> _TRY IT_
Transcribe the stretch of entries below from the line with "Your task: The" through the line with "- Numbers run", exactly and with both ends included; leave out all other lines.

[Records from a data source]
[Start of section]
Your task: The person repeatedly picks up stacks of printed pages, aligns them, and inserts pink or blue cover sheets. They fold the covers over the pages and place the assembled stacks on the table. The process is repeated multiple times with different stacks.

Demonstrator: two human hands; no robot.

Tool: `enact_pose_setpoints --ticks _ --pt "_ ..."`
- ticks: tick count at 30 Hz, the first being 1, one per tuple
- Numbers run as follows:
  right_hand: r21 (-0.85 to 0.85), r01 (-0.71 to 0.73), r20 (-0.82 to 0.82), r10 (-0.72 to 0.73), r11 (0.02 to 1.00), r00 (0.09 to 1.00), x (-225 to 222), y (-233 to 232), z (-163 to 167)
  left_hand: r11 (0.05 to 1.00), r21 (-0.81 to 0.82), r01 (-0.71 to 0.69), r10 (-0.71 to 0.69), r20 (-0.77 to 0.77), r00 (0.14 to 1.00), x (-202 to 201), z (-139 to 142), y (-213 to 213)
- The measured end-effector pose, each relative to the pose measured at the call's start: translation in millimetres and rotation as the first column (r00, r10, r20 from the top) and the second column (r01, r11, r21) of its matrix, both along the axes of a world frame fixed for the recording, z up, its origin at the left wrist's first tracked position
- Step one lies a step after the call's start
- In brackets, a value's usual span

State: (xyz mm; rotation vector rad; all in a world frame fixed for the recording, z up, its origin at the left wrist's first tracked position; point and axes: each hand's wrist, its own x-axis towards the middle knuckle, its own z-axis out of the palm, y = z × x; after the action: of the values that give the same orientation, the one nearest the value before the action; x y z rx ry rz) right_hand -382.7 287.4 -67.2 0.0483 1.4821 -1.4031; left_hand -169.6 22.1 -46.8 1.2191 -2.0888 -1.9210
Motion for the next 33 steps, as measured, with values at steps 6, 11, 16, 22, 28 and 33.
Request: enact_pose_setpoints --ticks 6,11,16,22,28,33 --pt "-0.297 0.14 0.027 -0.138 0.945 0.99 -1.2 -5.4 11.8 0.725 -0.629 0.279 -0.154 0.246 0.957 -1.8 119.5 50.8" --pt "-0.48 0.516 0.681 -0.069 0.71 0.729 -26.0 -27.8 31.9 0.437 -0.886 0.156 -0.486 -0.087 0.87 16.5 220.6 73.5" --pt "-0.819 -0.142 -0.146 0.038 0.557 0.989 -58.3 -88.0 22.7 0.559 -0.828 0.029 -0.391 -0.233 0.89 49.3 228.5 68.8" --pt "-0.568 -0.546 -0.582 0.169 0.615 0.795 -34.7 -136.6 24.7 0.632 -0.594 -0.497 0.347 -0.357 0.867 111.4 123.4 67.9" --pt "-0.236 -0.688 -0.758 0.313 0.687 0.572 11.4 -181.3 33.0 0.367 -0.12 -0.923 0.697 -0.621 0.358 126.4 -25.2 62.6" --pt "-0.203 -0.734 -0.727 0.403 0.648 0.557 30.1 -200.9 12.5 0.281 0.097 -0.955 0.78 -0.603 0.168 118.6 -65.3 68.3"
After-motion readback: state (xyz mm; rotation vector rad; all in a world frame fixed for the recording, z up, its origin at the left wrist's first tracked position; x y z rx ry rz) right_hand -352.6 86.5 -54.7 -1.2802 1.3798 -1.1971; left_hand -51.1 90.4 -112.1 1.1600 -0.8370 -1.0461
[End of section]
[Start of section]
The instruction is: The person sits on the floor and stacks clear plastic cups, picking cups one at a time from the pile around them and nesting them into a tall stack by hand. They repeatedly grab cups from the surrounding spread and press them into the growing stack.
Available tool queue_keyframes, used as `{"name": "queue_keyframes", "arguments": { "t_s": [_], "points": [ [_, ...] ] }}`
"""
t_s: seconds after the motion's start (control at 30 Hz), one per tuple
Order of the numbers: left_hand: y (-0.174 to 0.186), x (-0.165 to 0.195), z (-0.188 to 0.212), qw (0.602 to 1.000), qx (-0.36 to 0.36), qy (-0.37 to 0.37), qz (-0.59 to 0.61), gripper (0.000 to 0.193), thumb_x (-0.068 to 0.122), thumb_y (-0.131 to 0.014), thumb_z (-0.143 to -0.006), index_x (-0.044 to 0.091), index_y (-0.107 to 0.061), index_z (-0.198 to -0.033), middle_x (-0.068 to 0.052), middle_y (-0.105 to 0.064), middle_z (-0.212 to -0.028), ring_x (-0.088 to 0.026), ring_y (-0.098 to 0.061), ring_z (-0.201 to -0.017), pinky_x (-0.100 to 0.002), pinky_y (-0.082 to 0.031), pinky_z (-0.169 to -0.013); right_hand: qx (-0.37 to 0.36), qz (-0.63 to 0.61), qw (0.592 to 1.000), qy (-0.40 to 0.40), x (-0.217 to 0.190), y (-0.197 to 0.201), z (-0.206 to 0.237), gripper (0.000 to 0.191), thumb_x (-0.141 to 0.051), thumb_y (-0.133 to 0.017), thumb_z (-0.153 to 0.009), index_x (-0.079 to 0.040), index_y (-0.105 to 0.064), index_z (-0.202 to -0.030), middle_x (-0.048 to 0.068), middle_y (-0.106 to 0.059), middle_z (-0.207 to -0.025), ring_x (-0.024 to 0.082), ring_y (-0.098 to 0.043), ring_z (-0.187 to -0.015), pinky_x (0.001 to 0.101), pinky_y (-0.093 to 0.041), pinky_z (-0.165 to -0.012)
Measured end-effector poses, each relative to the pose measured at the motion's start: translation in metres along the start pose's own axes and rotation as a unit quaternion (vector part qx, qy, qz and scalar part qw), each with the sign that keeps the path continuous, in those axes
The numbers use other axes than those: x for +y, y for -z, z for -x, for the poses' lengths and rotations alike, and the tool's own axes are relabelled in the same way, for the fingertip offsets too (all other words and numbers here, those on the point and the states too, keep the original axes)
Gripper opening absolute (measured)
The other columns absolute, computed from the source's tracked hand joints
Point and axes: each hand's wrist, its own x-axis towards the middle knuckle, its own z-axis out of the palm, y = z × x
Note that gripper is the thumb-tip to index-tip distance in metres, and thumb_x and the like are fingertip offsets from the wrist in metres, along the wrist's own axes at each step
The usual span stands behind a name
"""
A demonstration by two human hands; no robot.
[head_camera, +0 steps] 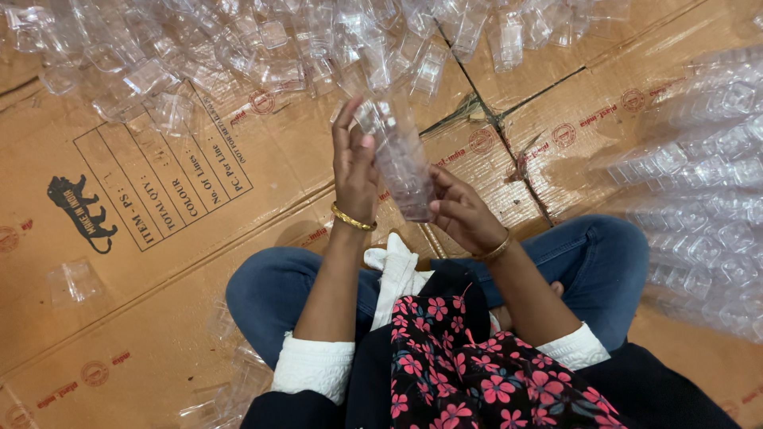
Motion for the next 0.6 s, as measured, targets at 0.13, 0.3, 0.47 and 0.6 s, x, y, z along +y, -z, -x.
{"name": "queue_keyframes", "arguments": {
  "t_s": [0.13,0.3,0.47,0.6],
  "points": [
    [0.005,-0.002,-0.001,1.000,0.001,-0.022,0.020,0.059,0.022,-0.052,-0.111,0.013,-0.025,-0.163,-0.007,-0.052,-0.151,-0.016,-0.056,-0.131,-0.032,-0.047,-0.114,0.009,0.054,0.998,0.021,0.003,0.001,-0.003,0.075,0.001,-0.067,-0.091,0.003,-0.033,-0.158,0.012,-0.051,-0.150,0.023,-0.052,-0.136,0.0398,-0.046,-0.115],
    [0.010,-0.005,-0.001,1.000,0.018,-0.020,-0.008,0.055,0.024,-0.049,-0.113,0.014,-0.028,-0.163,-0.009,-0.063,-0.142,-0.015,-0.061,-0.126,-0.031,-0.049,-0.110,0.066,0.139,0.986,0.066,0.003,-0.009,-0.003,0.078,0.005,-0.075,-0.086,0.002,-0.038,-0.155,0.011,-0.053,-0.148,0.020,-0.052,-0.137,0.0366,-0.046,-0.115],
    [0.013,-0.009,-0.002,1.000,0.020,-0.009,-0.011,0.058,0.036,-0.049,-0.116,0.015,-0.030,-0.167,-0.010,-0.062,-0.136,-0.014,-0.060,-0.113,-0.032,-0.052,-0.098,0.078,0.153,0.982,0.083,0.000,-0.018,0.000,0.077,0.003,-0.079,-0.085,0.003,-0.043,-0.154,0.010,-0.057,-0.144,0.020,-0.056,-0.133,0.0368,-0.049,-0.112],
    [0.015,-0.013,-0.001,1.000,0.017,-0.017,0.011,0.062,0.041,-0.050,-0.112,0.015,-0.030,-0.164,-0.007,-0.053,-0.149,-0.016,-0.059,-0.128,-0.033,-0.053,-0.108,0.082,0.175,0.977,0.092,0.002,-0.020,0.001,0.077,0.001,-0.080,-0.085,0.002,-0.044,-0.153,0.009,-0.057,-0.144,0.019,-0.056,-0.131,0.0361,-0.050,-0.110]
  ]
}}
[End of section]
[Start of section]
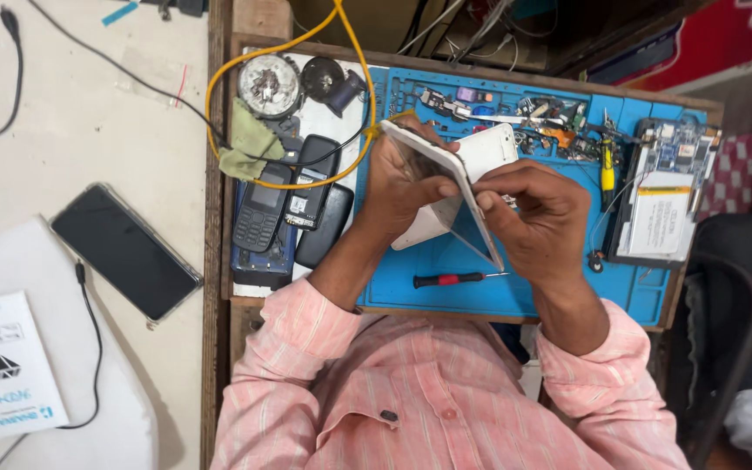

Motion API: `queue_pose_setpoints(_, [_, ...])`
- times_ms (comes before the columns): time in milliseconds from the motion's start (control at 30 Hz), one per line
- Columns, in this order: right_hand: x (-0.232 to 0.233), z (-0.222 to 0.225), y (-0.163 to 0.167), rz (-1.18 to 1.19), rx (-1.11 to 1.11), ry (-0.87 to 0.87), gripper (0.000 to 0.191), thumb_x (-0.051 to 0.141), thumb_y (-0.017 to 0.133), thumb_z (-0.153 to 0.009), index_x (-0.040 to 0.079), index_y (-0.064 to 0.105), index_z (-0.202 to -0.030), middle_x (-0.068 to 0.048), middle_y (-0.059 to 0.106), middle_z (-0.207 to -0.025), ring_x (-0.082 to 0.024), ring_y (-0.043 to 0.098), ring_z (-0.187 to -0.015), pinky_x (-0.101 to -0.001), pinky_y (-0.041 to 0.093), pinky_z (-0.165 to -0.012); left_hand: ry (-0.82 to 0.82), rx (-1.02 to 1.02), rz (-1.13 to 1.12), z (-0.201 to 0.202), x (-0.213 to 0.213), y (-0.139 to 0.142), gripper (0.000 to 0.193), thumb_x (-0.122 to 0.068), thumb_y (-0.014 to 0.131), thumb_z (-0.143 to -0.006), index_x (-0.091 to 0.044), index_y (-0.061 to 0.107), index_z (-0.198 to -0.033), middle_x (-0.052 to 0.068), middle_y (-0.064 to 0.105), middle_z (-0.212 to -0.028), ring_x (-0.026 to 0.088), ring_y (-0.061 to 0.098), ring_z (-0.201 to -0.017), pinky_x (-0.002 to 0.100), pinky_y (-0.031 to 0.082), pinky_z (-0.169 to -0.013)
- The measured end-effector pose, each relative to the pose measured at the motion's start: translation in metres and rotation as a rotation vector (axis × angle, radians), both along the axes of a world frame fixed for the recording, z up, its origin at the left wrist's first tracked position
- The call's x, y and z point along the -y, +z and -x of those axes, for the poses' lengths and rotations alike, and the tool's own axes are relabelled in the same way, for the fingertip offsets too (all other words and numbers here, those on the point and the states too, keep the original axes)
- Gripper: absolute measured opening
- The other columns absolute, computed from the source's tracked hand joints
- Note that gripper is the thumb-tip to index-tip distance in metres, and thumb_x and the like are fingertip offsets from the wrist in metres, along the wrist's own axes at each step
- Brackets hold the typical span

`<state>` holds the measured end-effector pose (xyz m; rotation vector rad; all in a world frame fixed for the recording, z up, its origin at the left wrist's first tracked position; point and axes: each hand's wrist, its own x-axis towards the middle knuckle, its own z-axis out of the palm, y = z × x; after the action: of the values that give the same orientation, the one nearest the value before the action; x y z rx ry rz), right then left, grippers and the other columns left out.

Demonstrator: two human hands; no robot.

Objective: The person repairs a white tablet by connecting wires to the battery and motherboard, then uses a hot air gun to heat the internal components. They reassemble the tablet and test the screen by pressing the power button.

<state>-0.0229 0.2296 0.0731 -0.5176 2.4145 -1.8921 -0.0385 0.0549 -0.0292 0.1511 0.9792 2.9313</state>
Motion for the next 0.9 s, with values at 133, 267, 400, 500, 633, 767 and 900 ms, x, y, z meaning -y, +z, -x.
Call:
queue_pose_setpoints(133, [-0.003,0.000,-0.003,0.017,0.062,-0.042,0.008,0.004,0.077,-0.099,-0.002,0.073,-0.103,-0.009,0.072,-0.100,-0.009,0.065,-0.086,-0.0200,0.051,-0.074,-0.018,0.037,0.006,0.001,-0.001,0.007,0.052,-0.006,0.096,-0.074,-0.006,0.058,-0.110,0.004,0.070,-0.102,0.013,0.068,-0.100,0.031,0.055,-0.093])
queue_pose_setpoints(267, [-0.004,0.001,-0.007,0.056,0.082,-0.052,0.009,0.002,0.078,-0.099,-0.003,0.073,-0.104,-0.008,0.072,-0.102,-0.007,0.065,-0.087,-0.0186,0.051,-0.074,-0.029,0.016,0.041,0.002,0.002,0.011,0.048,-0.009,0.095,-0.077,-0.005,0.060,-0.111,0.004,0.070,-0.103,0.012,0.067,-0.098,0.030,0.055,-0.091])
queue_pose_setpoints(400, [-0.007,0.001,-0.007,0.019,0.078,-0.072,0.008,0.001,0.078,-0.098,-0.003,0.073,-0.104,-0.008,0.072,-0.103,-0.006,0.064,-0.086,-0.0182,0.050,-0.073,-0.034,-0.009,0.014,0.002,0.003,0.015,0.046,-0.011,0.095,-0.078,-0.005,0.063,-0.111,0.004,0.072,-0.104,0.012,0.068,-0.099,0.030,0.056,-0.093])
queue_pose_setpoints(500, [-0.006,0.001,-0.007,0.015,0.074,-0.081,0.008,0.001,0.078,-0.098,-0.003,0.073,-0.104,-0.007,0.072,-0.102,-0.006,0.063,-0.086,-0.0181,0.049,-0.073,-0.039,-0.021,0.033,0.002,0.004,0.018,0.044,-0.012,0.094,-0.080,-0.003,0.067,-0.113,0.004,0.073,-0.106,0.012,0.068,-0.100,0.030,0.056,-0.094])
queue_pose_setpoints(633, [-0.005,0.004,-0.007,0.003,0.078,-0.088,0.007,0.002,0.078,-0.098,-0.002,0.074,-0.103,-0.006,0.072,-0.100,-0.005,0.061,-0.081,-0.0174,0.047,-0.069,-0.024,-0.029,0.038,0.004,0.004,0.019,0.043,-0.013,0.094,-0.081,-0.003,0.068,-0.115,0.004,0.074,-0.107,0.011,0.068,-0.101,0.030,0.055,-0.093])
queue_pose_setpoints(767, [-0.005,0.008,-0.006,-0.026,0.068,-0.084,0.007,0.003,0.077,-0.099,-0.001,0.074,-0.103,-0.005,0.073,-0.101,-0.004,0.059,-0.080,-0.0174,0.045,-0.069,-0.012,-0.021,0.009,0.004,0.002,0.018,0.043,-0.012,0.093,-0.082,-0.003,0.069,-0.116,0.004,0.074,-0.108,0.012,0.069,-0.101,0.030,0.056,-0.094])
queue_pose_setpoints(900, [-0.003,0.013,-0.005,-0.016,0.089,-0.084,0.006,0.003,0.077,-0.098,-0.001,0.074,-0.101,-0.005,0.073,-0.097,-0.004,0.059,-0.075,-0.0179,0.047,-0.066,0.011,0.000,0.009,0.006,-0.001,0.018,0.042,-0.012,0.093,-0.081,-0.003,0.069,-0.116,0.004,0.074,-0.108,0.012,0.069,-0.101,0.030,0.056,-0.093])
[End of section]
> _ANSWER TO THE PROBLEM_
Your task: The person repeatedly picks up stacks of printed pages, aligns them, and inserts pink or blue cover sheets. They fold the covers over the pages and place the assembled stacks on the table. The process is repeated multiple times with different stacks.

Demonstrator: two human hands; no robot.

Tool: `enact_pose_setpoints --ticks _ --pt "_ ..."`
- ticks: tick count at 30 Hz, the first being 1, one per tuple
- Numbers run as follows:

What the exercise required has been answered in full.